We never did publish Fairy Tales. Somewhere in the margin of one of his stories, he had typed: “I am being interviewed by Gayblevision and I think I am being quite indiscreet in some of ’y [my] disclosures, but then I think, ‘When have I ever been other 5wise%(and is not all art an indiscretion if it is true.’ ”

He had promised me one more story, “The Final Strategic Retreat of General Scronch,” and to this day I’m sorry it never arrived.

CHAPTER 26

ONCE S&S was firmly established as part of “the G+W family,” flying to the West Coast became more frequent. After all, Paramount, our “sister corporation,” was there, and if any synergy was ever to take place, there would have to be some exchange of ideas on a person-to-person basis. Dick, who could take advantage of the G+W corporate airplanes, was frequently in Los Angeles and was soon on a first-name basis with everyone who mattered at Paramount. I was less enthusiastic about going there, but eventually Dick somehow managed to plant in Bluhdorn’s feverish mind the notion that I was the key to the synergy he craved between S&S and Paramount.

Since synergy was the ostensible raison d’ětre for having bought us in the first place, Bluhdorn was determined to see it flourish, or at least to produce an example of it for the shareholders, and it was eventually decided that Barry Diller and I were to meet at regular intervals so that I could brief him on the books we had under contract, just in case one of them might sound to him like a possible movie.

For many reasons, these meetings never took place, the most important of them being that Diller didn’t want to hear the plots of a lot of novels that he wasn’t interested in.
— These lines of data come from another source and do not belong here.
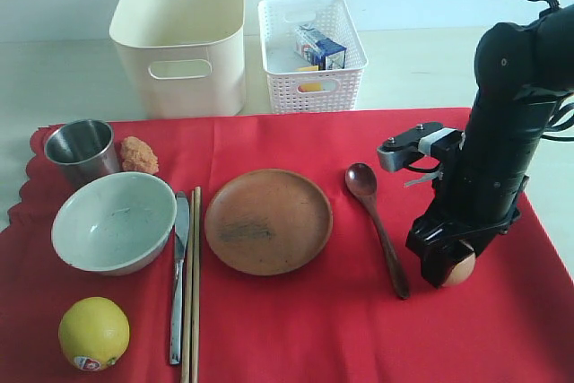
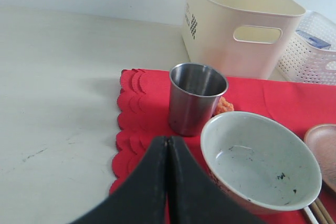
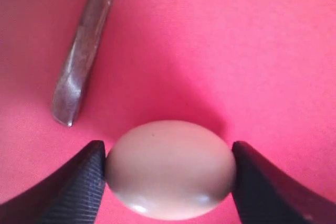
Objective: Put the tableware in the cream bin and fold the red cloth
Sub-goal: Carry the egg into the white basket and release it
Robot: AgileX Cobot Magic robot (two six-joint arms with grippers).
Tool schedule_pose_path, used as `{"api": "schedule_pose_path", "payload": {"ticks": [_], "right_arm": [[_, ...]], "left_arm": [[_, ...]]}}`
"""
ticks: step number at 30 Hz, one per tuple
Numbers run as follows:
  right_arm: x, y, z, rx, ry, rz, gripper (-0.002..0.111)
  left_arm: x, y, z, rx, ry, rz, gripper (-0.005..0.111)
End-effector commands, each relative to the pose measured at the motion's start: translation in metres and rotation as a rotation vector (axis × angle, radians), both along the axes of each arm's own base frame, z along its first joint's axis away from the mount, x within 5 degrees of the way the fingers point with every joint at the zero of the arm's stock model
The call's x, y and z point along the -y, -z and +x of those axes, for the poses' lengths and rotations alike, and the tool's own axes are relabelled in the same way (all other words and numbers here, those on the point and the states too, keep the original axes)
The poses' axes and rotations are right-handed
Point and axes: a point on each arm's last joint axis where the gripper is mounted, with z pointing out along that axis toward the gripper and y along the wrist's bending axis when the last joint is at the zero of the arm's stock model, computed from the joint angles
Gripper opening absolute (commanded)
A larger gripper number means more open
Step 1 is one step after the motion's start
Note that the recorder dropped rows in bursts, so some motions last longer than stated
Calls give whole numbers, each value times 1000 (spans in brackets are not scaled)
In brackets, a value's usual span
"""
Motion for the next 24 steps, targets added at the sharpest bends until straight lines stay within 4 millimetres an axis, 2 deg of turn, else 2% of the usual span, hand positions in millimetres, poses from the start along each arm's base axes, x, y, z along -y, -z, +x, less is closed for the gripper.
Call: {"api": "schedule_pose_path", "payload": {"ticks": [1,2,4,5,10,18,24], "right_arm": [[0,1,0,11,-14,-3,29],[1,0,1,7,-20,-8,14],[1,-4,2,-3,-33,-18,2],[0,-7,4,-8,-39,-21,0],[-3,-27,14,62,-18,-1,0],[-10,-94,22,387,41,156,0],[-21,-123,38,522,86,276,0]], "left_arm": [[0,0,0,10,-1,-10,0],[0,0,0,10,-1,-10,0],[0,0,0,10,-1,-10,0],[0,0,0,10,-1,-10,0],[0,0,0,10,-1,-10,0],[0,0,0,10,-1,-10,0],[0,0,0,10,-1,-10,0]]}}
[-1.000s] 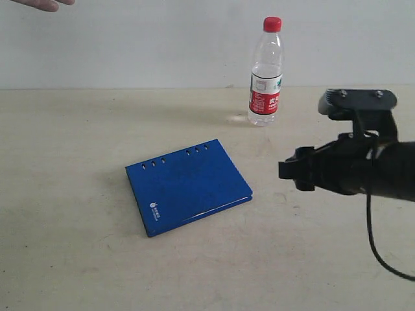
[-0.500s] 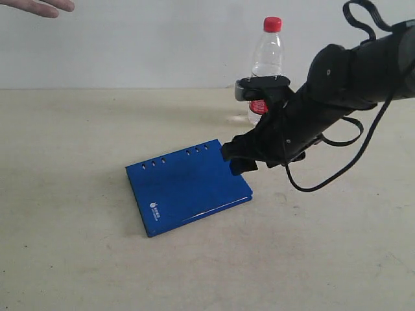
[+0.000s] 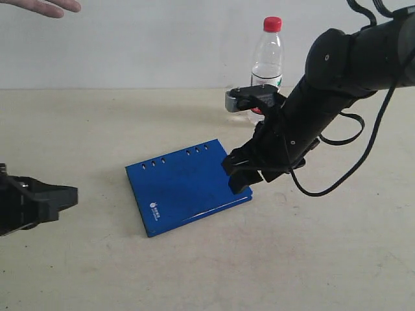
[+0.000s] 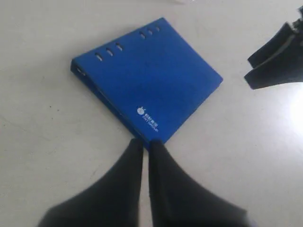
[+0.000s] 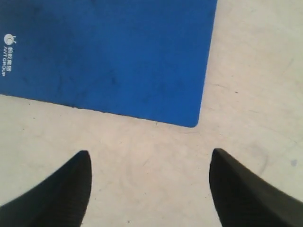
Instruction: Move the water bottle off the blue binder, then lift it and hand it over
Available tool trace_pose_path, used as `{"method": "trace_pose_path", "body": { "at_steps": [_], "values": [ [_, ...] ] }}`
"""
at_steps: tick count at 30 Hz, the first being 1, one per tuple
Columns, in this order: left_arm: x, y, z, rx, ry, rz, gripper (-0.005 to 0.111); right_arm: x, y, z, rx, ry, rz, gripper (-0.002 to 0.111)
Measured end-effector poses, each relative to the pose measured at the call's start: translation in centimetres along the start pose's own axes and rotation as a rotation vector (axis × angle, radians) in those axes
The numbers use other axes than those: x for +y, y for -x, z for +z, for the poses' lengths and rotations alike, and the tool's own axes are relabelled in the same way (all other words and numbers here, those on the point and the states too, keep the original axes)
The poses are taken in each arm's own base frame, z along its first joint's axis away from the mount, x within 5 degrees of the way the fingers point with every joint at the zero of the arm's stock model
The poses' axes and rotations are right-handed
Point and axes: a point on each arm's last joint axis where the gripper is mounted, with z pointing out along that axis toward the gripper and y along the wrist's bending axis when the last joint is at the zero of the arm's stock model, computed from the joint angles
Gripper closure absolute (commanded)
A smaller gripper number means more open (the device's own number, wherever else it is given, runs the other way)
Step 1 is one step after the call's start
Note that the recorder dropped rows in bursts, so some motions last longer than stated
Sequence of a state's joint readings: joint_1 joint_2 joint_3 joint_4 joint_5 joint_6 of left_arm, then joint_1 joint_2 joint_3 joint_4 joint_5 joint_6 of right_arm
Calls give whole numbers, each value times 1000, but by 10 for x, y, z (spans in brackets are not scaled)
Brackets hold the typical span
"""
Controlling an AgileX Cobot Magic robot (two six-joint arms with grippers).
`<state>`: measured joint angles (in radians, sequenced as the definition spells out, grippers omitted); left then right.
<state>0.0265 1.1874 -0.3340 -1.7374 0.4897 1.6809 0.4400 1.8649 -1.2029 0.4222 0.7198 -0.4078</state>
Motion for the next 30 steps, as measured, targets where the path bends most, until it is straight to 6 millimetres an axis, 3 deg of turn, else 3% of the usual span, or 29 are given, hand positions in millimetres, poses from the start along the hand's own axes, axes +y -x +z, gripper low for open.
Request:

His interest was aroused only by the novels he couldn’t get access to—those he could find out about simply by listening to me he automatically wrote off as useless. When he was in New York, he found innumerable reasons why he was unable to see me; when I offered—unwillingly—to see him in L.A., he also found reasons why that was impossible. Months, even years, went by, punctuated by angry memos and telephone calls from Bluhdorn, demanding to know when a meeting was going to take place. Eventually, Bluhdorn simply set the date himself, sent me over an airline ticket by messenger, and told me to go or else.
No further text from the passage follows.